■ Work required ■
Beginning at the line that contains "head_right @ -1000" and finishing at the line that contains "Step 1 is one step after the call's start", output the data below exactly. Include both end lines and no pictures.

Data records
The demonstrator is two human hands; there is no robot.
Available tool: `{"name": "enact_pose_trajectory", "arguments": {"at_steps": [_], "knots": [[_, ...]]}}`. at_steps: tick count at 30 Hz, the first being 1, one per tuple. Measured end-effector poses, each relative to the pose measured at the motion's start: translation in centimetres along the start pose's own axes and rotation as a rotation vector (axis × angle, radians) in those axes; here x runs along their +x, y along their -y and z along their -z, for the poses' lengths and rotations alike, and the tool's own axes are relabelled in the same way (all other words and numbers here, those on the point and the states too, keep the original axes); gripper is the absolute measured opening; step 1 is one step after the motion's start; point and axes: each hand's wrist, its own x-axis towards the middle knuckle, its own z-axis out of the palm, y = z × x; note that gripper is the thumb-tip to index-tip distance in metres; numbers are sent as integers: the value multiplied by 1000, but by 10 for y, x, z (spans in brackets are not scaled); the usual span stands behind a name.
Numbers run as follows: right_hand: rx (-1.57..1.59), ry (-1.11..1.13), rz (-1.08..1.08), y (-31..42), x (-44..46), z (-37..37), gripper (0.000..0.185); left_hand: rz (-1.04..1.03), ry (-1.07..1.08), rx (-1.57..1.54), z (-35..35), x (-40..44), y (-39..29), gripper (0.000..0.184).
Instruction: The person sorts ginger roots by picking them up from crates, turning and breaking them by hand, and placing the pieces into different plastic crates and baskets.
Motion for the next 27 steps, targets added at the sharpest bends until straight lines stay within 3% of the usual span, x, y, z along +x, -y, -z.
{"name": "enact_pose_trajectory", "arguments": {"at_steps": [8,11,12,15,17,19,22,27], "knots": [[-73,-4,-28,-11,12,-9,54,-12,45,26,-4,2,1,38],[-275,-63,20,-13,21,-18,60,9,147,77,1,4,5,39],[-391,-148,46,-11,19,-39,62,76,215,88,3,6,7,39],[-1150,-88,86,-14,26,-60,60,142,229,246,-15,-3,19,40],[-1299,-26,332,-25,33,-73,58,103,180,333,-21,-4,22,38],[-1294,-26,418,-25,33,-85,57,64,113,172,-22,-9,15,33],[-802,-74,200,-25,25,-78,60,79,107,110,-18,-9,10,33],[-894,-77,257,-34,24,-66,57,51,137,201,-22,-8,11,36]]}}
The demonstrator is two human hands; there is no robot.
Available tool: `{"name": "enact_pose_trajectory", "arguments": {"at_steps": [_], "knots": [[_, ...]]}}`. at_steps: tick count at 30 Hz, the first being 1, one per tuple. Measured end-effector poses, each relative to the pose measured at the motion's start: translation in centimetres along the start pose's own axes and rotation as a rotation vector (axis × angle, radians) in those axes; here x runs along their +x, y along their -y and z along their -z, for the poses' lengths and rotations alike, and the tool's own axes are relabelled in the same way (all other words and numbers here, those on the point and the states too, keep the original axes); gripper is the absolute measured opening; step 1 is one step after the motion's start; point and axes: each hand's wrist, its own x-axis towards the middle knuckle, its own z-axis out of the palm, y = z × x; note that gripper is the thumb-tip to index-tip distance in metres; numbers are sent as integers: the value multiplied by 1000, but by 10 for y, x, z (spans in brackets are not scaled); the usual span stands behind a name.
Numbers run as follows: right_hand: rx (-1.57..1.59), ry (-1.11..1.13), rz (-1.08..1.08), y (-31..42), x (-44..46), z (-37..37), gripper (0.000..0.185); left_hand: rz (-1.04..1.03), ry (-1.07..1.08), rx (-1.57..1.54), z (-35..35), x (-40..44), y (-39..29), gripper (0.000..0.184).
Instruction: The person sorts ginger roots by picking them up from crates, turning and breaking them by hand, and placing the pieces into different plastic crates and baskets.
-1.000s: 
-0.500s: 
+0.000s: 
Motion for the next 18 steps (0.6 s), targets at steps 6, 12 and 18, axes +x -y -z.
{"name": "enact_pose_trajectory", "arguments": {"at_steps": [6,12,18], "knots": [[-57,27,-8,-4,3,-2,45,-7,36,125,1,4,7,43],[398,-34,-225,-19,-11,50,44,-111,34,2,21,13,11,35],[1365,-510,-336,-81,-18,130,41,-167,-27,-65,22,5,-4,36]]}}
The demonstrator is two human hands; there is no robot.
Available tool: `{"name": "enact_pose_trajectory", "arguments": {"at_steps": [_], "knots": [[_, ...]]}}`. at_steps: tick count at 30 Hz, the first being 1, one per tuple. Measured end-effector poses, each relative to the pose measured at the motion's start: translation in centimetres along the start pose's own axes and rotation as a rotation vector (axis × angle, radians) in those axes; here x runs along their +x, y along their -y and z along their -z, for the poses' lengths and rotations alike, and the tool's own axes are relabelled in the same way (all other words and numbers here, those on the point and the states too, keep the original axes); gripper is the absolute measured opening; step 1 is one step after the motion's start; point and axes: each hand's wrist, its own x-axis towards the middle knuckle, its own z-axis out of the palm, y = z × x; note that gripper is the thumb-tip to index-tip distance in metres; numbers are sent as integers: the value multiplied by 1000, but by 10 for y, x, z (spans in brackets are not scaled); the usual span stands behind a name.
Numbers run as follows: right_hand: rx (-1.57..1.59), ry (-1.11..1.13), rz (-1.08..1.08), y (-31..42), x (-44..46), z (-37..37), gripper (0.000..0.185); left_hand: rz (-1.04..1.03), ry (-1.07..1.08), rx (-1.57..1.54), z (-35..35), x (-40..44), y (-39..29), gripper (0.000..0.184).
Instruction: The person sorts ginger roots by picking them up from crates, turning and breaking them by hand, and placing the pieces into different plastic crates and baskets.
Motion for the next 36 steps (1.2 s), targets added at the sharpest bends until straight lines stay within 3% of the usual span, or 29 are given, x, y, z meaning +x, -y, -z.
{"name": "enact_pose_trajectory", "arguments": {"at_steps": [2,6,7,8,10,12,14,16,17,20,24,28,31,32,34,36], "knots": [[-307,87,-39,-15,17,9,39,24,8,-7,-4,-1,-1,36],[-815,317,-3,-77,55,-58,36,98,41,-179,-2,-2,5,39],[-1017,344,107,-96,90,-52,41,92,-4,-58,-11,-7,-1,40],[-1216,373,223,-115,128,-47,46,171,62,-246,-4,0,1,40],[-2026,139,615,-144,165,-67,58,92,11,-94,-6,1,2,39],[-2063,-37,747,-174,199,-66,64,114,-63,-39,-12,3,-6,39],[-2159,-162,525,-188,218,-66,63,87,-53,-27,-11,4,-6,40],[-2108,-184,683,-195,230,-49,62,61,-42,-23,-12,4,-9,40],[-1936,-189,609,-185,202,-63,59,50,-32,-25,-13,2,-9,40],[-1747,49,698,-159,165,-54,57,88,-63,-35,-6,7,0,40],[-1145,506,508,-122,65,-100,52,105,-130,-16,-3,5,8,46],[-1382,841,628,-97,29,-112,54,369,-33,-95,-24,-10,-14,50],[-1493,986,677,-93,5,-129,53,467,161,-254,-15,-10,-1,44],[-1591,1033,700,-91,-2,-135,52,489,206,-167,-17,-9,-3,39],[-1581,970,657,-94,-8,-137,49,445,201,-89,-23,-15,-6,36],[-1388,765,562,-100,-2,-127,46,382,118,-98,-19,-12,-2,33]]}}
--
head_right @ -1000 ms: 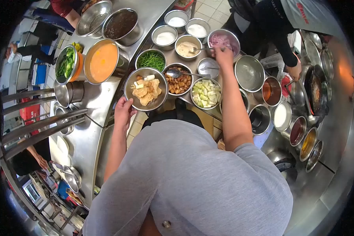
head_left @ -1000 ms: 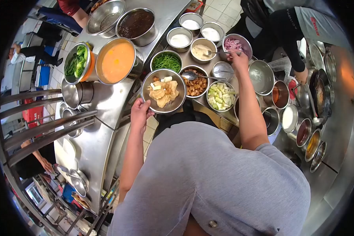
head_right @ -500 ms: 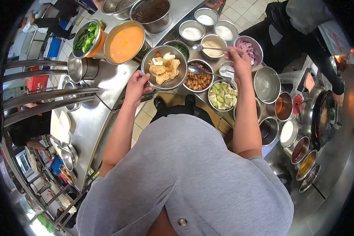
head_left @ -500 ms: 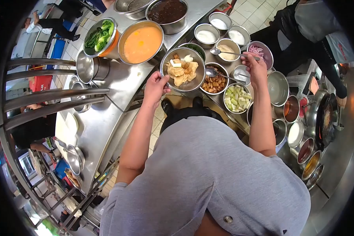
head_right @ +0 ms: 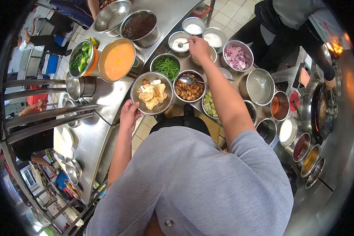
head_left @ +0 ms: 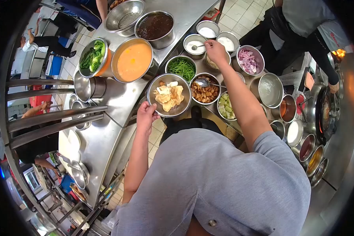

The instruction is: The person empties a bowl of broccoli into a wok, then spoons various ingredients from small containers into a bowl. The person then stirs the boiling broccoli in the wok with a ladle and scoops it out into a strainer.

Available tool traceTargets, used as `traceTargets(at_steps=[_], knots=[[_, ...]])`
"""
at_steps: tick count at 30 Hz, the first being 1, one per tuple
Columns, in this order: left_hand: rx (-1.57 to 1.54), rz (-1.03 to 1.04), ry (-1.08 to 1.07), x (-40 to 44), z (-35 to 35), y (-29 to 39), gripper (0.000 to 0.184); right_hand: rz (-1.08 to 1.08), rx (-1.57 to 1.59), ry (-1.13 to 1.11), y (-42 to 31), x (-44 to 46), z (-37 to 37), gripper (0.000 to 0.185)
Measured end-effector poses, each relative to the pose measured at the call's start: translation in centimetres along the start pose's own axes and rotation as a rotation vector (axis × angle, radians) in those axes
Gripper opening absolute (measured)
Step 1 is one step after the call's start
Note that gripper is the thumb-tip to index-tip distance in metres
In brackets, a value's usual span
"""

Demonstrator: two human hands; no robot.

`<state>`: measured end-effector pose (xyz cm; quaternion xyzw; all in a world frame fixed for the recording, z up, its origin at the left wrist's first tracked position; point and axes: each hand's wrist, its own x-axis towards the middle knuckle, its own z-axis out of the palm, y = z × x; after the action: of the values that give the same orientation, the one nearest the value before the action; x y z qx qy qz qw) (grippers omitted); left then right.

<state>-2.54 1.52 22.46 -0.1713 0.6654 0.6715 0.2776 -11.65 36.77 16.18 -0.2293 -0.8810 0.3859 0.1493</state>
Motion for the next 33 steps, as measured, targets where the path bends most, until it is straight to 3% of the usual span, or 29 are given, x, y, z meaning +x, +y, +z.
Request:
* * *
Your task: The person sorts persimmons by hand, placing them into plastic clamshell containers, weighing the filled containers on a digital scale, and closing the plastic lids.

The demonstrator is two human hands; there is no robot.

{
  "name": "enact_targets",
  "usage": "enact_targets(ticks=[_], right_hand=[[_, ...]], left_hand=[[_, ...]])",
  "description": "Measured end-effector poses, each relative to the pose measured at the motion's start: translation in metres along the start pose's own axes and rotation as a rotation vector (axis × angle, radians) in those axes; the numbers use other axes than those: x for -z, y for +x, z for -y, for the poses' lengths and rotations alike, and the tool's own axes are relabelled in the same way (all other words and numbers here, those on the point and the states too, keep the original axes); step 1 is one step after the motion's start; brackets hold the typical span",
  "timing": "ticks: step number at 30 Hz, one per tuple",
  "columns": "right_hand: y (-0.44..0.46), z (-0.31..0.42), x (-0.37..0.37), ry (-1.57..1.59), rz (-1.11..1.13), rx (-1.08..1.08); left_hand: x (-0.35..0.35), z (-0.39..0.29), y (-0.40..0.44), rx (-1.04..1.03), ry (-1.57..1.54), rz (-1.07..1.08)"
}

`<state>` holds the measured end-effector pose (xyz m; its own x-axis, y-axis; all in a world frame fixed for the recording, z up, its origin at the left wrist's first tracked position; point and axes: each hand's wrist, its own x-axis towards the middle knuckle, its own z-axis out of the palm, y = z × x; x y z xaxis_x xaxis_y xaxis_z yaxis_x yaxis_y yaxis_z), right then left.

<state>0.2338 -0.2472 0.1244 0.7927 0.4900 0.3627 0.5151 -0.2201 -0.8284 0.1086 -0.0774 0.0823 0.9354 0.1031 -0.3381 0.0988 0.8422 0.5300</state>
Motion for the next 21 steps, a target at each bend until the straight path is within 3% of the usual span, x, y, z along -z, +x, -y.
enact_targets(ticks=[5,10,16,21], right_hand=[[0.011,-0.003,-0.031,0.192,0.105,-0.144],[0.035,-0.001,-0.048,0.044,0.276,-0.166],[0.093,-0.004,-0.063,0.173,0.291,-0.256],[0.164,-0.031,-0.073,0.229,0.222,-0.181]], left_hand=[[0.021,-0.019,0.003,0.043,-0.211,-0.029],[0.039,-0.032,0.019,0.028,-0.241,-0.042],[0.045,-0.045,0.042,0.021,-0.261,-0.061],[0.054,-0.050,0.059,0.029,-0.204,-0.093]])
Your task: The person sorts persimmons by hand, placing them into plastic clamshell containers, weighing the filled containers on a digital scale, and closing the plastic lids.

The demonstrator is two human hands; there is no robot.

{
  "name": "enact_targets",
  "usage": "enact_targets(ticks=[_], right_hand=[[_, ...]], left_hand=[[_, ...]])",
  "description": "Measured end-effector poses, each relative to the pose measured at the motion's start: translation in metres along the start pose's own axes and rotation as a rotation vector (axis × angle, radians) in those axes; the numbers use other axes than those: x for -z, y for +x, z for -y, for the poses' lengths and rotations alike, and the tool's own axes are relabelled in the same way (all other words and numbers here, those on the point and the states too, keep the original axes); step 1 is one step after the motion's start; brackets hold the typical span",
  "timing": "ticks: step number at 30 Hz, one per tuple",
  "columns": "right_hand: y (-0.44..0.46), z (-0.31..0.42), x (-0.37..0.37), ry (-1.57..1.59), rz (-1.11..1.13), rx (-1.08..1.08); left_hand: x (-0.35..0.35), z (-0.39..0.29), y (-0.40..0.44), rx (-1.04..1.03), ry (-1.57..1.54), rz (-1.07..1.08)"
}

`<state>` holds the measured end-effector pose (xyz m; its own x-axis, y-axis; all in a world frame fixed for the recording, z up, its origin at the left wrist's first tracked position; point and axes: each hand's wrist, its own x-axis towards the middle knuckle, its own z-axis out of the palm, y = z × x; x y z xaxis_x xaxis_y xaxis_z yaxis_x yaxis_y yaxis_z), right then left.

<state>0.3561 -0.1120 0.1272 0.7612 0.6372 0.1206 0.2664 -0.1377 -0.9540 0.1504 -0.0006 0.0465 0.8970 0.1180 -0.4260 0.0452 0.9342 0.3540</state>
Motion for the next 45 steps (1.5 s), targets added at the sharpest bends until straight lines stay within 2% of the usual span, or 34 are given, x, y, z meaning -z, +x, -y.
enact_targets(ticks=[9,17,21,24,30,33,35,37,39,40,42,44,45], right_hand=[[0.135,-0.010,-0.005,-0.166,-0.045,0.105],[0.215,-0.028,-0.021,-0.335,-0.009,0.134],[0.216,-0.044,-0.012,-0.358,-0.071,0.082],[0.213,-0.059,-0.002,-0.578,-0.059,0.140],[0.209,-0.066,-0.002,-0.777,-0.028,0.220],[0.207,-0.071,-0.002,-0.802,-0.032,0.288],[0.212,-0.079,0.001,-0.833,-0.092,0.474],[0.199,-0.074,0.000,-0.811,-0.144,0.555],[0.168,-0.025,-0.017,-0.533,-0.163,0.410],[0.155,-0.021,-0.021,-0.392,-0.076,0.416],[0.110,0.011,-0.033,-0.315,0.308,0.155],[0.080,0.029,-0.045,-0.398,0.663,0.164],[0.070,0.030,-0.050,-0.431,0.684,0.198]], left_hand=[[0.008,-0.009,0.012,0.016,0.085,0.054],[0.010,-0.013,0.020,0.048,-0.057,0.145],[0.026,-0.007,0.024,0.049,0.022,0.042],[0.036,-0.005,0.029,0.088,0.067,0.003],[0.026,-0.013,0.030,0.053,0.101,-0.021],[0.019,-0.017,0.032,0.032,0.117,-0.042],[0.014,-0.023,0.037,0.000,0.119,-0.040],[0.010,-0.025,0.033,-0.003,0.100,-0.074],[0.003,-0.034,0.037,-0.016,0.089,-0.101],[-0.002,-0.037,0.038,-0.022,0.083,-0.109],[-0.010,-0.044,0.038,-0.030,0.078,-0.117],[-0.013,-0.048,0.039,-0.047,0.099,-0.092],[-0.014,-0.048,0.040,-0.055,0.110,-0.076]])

■ Exercise answer ■
head_right @ -1000 ms: 
head_left @ -1000 ms: 
head_right @ -500 ms: 
head_left @ -500 ms: 
head_right @ +0 ms: 
head_left @ +0 ms: 

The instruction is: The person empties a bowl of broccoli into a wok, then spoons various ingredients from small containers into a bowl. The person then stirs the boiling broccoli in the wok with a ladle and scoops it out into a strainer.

Available tool traceTargets, used as `traceTargets(at_steps=[_], knots=[[_, ...]])`
"""
at_steps: tick count at 30 Hz, the first being 1, one per tuple
Columns, in this order: left_hand: rx (-1.57 to 1.54), rz (-1.03 to 1.04), ry (-1.08 to 1.07), x (-40 to 44), z (-35 to 35), y (-29 to 39), gripper (0.000 to 0.184); right_hand: rz (-1.08 to 1.08), rx (-1.57 to 1.59), ry (-1.13 to 1.11), y (-42 to 31), x (-44 to 46), z (-37 to 37), gripper (0.000 to 0.185)
Measured end-effector poses, each relative to the pose measured at the call's start: translation in centimetres along the start pose's own axes and rotation as a rotation vector (axis × angle, radians) in those axes
Gripper opening absolute (measured)
Step 1 is one step after the call's start

The exercise calls for nothing more than this answer.